§ What the task requires
From the line containing "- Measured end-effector" through the last line of the data, return those lines exactly as written and nothing more.

§ Data segment
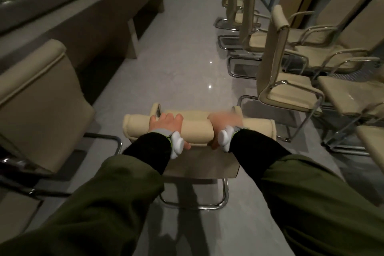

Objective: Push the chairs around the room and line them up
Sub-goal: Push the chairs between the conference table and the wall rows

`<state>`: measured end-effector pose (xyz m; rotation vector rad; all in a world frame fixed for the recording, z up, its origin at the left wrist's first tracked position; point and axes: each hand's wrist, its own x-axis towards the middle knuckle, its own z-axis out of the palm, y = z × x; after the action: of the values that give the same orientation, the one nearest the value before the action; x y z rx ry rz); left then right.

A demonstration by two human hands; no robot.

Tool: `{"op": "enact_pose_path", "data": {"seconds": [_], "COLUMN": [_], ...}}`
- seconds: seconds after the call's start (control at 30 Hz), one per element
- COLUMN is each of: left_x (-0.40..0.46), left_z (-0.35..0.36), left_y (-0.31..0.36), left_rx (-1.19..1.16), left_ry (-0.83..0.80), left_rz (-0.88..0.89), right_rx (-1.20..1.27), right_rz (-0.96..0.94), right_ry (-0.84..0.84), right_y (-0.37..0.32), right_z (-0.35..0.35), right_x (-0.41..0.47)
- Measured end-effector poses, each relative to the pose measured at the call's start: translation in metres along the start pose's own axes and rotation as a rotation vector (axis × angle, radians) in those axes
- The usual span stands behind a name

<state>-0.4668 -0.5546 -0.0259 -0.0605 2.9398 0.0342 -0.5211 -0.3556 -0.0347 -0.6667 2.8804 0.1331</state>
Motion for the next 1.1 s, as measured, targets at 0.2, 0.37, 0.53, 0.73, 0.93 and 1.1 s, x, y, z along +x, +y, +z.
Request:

§ Exercise solution
- Measured end-effector poses, each relative to the pose measured at the call's start: translation in metres along the start pose's own axes and rotation as a rotation vector (axis × angle, radians) in those axes
- The usual span stands behind a name

<state>-0.4668 -0.5546 -0.0259 -0.0605 2.9398 0.0342 -0.5211 -0.3556 -0.0347 -0.6667 2.8804 0.1331</state>
Motion for the next 1.1 s, as measured, targets at 0.2, 0.37, 0.53, 0.73, 0.93 and 1.1 s, x, y, z along +x, +y, +z.
Request:

With the output given, the exercise is complete.